REQUIRED ACTION:
Here are the records. Write out exactly the lines between the one holding "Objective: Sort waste" and the one holding "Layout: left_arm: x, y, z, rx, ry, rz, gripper", inclusive.

DATASET:
<<<<

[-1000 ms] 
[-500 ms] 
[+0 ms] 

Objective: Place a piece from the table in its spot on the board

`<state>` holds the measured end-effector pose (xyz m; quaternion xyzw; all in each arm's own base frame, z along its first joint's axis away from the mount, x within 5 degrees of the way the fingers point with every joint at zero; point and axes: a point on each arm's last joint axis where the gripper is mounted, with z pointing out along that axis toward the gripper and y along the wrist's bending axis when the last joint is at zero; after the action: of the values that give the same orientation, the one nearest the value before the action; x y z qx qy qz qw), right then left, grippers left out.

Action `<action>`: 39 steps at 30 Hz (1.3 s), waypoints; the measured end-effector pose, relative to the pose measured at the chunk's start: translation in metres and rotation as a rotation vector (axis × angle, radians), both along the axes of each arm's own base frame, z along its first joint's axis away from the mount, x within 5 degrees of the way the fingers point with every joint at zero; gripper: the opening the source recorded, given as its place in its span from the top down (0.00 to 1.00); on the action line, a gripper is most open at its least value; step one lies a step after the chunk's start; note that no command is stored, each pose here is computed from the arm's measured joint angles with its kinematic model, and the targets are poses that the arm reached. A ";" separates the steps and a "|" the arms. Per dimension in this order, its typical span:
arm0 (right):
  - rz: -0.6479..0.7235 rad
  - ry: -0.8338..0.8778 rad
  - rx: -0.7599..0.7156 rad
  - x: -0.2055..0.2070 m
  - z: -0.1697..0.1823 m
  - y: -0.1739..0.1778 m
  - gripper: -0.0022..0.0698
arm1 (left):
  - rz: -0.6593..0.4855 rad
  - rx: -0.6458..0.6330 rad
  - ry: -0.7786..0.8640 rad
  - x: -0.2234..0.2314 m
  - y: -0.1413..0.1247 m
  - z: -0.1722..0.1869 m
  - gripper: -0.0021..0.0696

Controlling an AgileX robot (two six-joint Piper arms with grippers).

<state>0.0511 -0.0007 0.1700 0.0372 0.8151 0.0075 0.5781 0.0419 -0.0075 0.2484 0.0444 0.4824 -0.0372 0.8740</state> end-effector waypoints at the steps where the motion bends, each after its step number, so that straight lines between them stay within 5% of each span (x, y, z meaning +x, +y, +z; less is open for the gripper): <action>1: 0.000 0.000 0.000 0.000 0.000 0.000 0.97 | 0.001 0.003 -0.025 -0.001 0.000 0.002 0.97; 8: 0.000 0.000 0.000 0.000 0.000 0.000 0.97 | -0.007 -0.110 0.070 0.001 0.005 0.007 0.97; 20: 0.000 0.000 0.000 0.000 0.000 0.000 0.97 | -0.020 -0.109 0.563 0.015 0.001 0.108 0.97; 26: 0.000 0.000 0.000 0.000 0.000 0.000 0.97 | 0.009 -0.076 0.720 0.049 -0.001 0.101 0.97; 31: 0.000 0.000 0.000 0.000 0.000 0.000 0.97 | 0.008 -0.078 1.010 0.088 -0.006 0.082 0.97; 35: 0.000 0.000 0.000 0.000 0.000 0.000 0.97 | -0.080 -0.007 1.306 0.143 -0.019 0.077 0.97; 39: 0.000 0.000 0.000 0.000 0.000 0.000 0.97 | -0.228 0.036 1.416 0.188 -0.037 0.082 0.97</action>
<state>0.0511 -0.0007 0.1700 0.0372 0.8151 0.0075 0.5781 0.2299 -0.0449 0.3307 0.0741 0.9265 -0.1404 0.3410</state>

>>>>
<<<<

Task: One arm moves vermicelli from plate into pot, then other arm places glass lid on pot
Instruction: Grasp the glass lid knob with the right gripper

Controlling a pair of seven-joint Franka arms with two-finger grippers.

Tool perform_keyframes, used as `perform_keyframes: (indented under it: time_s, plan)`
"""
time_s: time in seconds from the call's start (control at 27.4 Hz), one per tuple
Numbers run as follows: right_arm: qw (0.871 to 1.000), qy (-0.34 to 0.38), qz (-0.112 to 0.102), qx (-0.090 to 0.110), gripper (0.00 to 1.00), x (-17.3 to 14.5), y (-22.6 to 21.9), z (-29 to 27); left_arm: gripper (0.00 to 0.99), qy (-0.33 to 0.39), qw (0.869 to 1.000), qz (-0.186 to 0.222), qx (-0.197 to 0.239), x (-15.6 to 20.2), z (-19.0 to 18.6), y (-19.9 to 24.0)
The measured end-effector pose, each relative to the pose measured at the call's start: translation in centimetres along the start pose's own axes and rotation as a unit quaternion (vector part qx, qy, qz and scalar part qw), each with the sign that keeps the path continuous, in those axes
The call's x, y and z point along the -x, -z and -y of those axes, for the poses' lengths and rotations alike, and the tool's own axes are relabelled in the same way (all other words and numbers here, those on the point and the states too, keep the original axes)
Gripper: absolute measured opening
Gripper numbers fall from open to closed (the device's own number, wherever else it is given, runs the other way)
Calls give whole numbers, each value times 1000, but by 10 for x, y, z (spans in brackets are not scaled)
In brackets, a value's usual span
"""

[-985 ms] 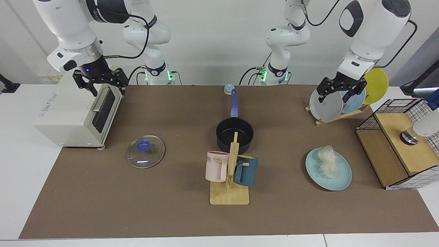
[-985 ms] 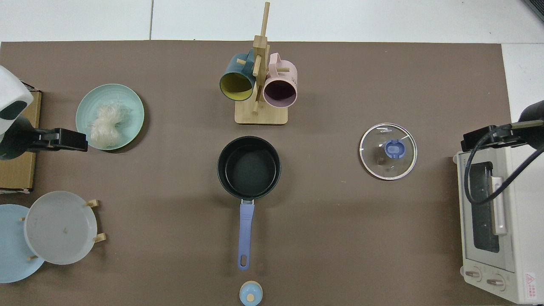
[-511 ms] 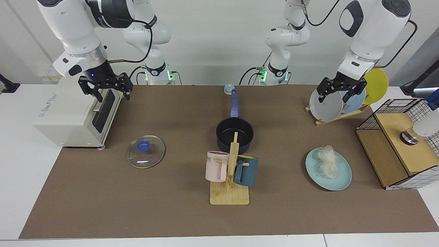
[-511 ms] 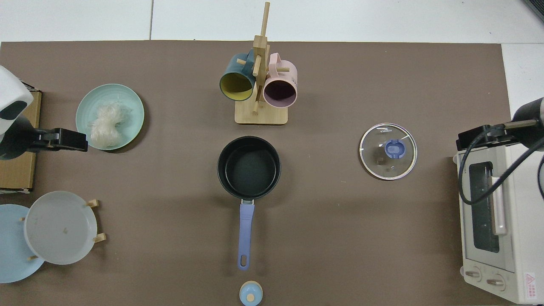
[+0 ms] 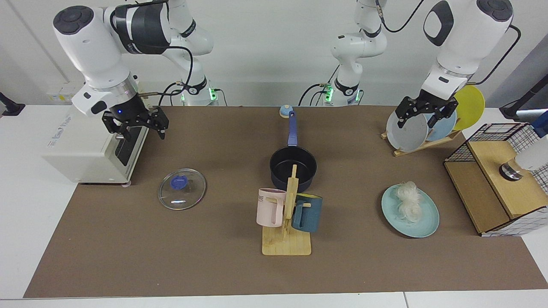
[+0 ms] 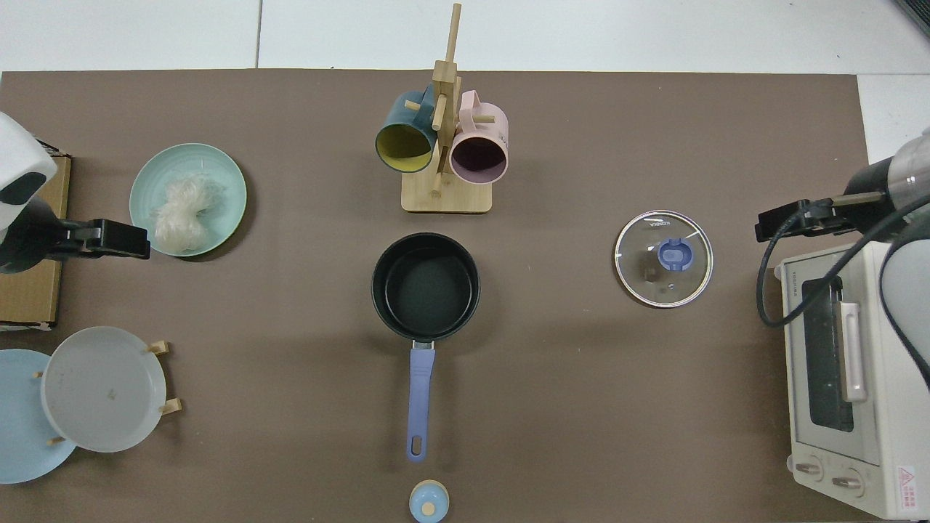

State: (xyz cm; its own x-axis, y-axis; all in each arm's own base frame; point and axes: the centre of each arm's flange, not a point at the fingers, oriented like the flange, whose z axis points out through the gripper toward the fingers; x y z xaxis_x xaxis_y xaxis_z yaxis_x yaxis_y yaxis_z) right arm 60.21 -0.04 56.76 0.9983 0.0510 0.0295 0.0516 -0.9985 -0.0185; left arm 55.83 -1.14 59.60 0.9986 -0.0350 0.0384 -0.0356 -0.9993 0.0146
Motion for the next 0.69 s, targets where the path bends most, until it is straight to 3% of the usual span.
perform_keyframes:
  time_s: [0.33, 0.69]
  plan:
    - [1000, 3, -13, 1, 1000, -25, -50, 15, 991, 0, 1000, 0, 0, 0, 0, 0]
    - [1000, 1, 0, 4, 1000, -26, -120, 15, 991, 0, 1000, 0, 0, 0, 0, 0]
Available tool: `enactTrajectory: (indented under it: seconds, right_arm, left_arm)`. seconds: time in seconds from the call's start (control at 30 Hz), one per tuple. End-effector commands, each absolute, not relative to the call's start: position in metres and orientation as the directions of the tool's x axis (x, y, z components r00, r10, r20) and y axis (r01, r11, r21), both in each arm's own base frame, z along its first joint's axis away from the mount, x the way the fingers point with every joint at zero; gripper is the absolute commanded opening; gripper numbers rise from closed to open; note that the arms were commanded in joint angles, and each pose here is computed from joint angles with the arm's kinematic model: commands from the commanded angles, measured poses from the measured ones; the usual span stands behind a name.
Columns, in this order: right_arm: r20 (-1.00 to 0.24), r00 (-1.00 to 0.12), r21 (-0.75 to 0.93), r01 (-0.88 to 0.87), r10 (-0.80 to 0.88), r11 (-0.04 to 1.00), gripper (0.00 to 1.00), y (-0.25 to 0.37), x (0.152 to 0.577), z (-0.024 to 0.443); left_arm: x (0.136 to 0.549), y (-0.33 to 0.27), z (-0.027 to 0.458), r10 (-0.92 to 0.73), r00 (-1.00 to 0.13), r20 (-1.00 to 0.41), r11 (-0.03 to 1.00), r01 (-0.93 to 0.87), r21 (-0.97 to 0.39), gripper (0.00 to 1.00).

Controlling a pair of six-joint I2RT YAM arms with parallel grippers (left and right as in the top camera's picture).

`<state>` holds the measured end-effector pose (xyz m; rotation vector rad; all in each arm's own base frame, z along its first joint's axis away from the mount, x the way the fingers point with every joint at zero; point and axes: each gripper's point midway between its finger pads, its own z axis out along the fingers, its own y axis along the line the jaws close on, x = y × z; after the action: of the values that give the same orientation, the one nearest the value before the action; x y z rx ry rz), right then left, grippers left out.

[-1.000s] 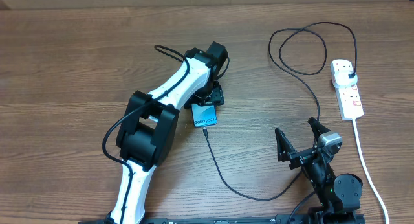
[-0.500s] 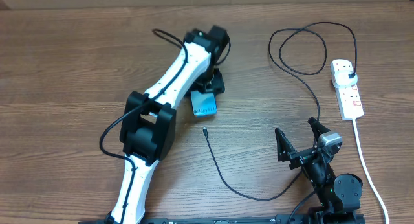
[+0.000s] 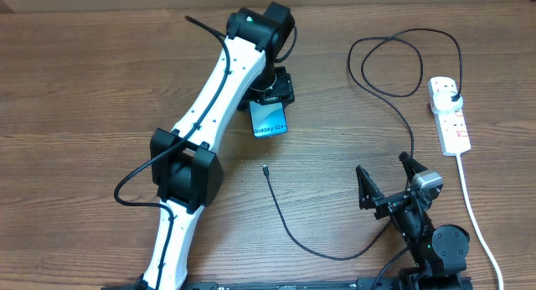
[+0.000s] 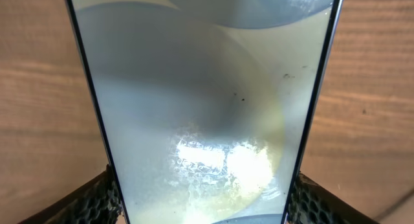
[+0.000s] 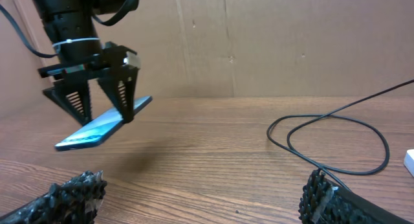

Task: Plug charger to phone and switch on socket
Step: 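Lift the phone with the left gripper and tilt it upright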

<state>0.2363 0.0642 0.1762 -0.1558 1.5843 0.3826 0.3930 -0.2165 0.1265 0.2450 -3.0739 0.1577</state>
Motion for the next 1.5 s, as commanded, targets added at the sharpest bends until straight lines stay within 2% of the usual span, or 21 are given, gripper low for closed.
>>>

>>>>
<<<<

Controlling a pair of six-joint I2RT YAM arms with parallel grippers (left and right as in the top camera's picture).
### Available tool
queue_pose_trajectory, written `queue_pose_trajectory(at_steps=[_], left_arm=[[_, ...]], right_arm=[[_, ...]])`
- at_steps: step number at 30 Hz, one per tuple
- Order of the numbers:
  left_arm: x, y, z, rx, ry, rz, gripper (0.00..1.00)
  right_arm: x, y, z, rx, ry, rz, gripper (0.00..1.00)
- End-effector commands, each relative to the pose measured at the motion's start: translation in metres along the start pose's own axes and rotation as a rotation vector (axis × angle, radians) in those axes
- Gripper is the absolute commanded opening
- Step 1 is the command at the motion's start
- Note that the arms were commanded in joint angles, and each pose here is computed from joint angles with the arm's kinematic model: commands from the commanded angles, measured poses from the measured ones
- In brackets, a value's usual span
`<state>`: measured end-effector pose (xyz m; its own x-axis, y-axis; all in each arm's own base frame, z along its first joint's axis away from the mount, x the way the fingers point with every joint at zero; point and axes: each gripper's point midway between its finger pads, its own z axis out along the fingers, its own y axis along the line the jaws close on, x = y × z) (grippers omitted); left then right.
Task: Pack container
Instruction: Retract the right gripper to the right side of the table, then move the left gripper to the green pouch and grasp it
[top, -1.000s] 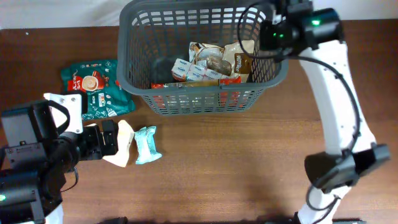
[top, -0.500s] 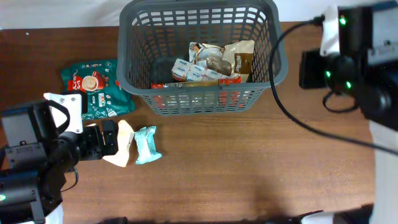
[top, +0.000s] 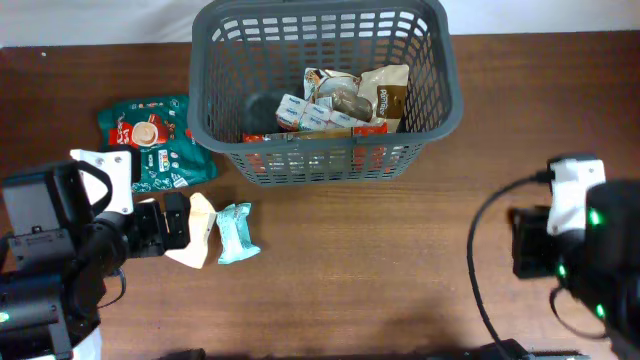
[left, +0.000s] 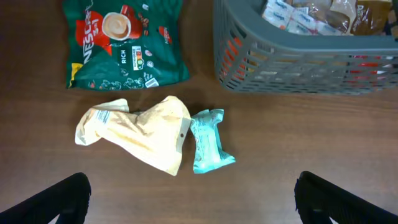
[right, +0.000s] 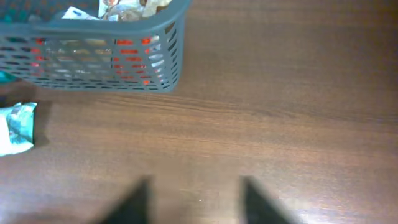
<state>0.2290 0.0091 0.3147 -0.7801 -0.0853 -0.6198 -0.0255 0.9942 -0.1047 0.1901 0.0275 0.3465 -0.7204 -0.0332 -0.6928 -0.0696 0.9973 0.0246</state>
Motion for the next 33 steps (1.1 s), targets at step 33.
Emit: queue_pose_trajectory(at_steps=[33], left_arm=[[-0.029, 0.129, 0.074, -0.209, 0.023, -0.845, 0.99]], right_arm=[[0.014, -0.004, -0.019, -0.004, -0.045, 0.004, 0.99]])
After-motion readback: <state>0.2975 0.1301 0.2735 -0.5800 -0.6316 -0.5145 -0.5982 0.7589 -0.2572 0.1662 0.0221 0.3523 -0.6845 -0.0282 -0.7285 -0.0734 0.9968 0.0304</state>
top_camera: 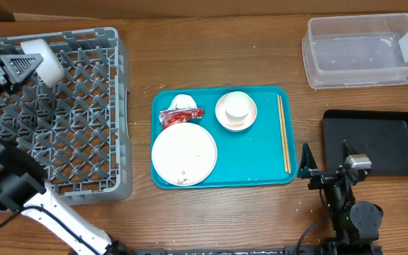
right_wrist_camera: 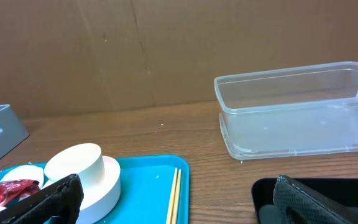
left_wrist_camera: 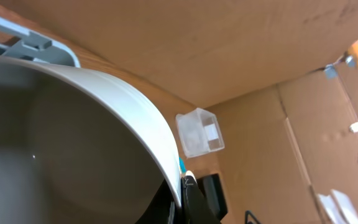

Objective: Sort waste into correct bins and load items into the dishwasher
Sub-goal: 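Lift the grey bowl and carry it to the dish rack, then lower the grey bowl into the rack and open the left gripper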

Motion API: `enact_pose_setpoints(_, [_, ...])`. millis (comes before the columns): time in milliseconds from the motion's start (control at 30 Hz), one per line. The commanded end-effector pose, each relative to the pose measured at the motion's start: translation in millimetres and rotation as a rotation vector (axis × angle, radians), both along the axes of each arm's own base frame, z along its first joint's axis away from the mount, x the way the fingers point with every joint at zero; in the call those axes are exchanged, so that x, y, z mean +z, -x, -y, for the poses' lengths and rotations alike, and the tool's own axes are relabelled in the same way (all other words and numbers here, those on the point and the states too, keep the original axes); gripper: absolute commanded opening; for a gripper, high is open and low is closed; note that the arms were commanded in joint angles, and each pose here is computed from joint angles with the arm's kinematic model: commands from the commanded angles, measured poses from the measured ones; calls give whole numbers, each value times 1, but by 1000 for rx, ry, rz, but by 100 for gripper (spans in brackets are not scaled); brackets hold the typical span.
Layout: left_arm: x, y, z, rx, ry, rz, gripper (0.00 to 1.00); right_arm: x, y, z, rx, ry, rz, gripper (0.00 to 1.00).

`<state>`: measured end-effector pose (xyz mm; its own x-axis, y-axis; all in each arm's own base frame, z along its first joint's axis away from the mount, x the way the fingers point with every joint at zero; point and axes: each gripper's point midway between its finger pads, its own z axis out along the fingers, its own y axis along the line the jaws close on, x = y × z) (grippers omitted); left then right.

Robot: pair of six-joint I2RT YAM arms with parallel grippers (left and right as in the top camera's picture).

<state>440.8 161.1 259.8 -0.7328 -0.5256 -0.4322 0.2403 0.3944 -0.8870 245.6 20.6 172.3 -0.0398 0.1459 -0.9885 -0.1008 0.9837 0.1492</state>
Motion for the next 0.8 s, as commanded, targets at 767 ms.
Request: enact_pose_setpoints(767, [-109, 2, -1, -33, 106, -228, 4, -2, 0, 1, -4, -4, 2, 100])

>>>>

TASK ANSWER:
Objective: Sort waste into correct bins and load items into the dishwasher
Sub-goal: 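Lift the grey bowl and carry it to the dish rack, then lower the grey bowl into the rack and open the left gripper
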
Motion API: `enact_pose_setpoints(_, [_, ...])`. millis (comes before the columns): time in milliseconds from the motion's start (control at 30 Hz), one per line. The commanded end-effector pose, each relative to the pose measured at the motion's start: translation in millimetres and rotation as a rotation vector (axis × angle, radians), both along the axes of each arm's own base frame, z along its first joint's axis away from the mount, x the way the fingers point with every joint at zero; in the call those axes are exchanged, so that x, y, z mean +z, -x, -y, for the poses' lengths and rotations alike, and the tool's own axes are relabelled in the same way (all other words and numbers here, those on the point and the states too, keep the original axes); gripper: absolute commanded opening; for a gripper, high is open and low is closed; note that the arms were commanded in joint angles, and each pose here is computed from joint angles with the arm's kinematic model: commands from the commanded angles, measured poses from the measured ones; calls give whole numbers, each value times 1, but by 1000 for rx, ry, rz, but by 100 for gripper (spans in brackets are not scaled); brackets hold the typical span.
Layout: left_arm: x, y, z, rx, ry, rz, gripper (0.00 to 1.00); right_arm: x, y, z, rx, ry, rz, gripper (0.00 to 1.00).

What appears above is the complete answer.